Provide again, from the entries below, every line from the one containing "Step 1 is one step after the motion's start" through the one containing "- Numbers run", exactly as written, and no other line.

▶ _Task inputs_:
*** Block opens ***
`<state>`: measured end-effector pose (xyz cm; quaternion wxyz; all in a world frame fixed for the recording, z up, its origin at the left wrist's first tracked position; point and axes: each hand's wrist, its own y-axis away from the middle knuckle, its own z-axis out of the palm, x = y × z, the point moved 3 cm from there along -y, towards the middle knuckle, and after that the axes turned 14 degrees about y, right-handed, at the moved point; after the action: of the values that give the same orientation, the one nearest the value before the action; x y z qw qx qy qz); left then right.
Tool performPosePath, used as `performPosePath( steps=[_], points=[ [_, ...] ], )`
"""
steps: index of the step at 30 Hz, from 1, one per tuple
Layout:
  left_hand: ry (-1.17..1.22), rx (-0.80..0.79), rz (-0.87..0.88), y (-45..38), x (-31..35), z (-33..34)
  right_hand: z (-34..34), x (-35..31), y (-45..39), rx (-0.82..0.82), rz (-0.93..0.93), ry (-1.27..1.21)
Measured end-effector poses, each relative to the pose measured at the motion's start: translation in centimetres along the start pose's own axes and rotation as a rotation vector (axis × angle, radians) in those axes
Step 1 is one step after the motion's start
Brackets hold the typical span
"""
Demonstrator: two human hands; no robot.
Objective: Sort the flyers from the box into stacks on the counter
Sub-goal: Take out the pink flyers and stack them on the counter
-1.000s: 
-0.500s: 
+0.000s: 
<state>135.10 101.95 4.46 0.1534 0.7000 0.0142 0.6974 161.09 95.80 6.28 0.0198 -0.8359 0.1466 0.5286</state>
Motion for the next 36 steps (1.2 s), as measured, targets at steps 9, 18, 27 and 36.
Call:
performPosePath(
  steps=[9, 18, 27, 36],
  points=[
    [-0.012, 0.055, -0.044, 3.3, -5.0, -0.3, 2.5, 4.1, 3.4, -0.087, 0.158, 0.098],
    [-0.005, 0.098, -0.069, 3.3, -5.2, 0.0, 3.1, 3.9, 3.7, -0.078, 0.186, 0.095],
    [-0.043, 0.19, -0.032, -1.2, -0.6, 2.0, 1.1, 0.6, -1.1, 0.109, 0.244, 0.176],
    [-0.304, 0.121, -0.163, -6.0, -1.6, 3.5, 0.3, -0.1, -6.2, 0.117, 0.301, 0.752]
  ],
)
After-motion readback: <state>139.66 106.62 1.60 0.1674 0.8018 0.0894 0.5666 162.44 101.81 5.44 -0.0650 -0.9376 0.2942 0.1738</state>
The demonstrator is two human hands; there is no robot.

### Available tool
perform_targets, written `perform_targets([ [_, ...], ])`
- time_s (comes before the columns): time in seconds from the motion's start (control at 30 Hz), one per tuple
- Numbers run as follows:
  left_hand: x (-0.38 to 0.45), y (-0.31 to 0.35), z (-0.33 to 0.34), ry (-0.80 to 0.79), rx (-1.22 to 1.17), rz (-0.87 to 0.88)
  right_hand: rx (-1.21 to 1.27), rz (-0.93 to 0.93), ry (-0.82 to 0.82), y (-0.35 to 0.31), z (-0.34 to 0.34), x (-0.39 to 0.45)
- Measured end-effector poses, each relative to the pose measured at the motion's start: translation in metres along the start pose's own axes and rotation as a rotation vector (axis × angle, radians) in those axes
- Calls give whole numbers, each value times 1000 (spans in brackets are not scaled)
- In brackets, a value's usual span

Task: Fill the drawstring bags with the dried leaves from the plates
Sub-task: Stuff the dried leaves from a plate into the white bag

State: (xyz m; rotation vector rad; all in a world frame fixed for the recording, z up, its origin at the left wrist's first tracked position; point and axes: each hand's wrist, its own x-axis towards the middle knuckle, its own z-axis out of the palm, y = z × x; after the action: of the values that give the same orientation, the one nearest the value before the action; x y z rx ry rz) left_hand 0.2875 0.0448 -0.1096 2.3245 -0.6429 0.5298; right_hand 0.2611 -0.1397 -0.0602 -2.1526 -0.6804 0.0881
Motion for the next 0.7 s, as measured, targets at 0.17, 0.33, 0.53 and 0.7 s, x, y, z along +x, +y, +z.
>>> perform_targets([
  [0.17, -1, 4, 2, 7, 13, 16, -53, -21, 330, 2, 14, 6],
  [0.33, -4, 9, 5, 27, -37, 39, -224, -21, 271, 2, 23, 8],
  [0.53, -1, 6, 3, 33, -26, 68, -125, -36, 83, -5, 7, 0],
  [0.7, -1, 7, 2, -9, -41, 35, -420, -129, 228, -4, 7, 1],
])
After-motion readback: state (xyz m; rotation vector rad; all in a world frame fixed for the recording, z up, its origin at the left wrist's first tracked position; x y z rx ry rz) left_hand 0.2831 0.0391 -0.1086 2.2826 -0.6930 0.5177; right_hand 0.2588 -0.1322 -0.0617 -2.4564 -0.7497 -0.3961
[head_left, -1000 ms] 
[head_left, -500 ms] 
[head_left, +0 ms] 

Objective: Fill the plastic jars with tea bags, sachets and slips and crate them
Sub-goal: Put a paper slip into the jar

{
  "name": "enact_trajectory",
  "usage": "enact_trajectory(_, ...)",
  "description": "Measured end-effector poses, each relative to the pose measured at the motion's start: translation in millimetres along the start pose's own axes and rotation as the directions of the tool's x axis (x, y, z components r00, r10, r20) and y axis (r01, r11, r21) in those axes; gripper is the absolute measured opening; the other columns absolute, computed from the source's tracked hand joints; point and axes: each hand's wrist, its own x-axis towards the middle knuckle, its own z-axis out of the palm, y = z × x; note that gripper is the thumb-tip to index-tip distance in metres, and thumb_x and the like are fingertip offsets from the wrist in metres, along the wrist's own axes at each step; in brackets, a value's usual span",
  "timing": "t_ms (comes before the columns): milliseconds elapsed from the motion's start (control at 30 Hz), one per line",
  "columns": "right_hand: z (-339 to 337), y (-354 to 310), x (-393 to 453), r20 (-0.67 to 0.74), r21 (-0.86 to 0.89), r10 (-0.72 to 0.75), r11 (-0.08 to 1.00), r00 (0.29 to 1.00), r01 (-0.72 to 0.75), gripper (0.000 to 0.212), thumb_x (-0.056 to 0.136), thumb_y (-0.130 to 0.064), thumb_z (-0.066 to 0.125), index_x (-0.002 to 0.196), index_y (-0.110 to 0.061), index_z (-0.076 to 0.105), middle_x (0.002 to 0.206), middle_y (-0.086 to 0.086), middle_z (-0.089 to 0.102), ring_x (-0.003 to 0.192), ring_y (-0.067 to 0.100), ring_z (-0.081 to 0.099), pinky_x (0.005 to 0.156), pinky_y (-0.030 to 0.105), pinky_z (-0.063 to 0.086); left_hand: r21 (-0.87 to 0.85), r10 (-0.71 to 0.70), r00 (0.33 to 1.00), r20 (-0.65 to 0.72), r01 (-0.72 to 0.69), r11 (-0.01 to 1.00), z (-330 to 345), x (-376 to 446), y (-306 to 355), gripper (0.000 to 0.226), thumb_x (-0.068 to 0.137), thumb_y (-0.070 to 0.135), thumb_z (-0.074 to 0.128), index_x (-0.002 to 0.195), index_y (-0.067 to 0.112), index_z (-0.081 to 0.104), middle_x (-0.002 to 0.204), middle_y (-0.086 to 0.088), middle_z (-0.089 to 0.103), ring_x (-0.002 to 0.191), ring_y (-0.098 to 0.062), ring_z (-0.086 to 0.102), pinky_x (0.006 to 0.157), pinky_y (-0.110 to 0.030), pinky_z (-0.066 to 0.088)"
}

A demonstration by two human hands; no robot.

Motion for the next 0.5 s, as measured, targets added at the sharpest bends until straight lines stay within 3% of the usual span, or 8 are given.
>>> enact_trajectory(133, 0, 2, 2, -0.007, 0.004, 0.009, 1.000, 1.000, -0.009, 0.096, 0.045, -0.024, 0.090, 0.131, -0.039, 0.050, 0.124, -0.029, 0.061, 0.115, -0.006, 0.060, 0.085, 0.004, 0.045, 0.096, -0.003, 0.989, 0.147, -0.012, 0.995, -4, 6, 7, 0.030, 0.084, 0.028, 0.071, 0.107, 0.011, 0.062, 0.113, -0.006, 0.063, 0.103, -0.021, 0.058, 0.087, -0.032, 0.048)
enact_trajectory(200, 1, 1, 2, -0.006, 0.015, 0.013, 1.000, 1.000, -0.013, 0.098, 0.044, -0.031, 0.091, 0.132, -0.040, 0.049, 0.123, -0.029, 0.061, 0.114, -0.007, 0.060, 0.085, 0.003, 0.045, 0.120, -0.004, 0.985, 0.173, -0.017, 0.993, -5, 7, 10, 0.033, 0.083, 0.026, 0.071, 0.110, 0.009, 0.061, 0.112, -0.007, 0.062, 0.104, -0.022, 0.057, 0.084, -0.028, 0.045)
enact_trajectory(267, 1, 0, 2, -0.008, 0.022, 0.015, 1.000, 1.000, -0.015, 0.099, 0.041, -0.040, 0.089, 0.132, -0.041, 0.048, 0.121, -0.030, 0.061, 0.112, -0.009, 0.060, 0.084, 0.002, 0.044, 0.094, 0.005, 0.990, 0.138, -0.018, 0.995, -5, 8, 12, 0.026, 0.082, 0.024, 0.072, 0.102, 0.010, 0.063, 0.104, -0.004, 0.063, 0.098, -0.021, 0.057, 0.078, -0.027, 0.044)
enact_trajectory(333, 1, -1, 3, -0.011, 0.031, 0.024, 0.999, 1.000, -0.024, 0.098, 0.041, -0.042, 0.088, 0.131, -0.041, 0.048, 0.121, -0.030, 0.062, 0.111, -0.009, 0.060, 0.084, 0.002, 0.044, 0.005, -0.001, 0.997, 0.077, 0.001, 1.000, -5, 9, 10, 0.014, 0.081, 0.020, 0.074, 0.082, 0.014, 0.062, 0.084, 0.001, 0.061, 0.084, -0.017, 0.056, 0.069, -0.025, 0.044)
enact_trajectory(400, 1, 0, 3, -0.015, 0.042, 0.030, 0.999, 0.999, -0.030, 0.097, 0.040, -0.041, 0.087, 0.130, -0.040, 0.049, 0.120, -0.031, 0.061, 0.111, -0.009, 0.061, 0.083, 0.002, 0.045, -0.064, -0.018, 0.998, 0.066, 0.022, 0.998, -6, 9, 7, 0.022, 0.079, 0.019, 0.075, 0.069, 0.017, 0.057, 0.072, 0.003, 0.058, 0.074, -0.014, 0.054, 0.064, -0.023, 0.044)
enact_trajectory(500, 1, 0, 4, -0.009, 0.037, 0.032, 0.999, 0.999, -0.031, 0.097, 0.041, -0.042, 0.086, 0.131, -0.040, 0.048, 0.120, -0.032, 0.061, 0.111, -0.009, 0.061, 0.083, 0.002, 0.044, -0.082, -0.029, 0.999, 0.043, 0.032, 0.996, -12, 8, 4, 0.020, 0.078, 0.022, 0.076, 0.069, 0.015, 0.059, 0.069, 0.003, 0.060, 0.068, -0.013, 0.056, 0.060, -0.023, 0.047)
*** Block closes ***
▶ _Solution_:
Step 1 is one step after the motion's start
Brackets hold the typical span
"""
Demonstrator: two human hands; no robot.
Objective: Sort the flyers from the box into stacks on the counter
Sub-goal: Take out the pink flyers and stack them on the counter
-1.000s: 
-0.500s: 
+0.000s: 
<state>135.10 101.95 4.46 0.1534 0.7000 0.0142 0.6974 161.09 95.80 6.28 0.0198 -0.8359 0.1466 0.5286</state>
Motion for the next 36 steps (1.2 s), as measured, targets at steps 9, 18, 27 and 36.
Call:
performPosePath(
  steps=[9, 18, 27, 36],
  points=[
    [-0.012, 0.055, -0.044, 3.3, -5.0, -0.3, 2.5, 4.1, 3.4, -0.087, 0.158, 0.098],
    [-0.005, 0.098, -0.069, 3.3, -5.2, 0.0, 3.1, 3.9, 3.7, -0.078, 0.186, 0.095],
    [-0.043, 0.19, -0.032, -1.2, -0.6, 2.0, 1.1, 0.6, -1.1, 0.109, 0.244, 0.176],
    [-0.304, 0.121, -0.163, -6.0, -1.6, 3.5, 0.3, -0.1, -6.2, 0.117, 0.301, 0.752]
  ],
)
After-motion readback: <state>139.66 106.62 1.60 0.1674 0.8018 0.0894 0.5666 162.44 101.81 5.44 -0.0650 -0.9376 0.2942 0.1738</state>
The demonstrator is two human hands; there is no robot.

### Available tool
perform_targets, written `perform_targets([ [_, ...], ])`
- time_s (comes before the columns): time in seconds from the motion's start (control at 30 Hz), one per tuple
- Numbers run as follows:

Nothing else belongs to the answer.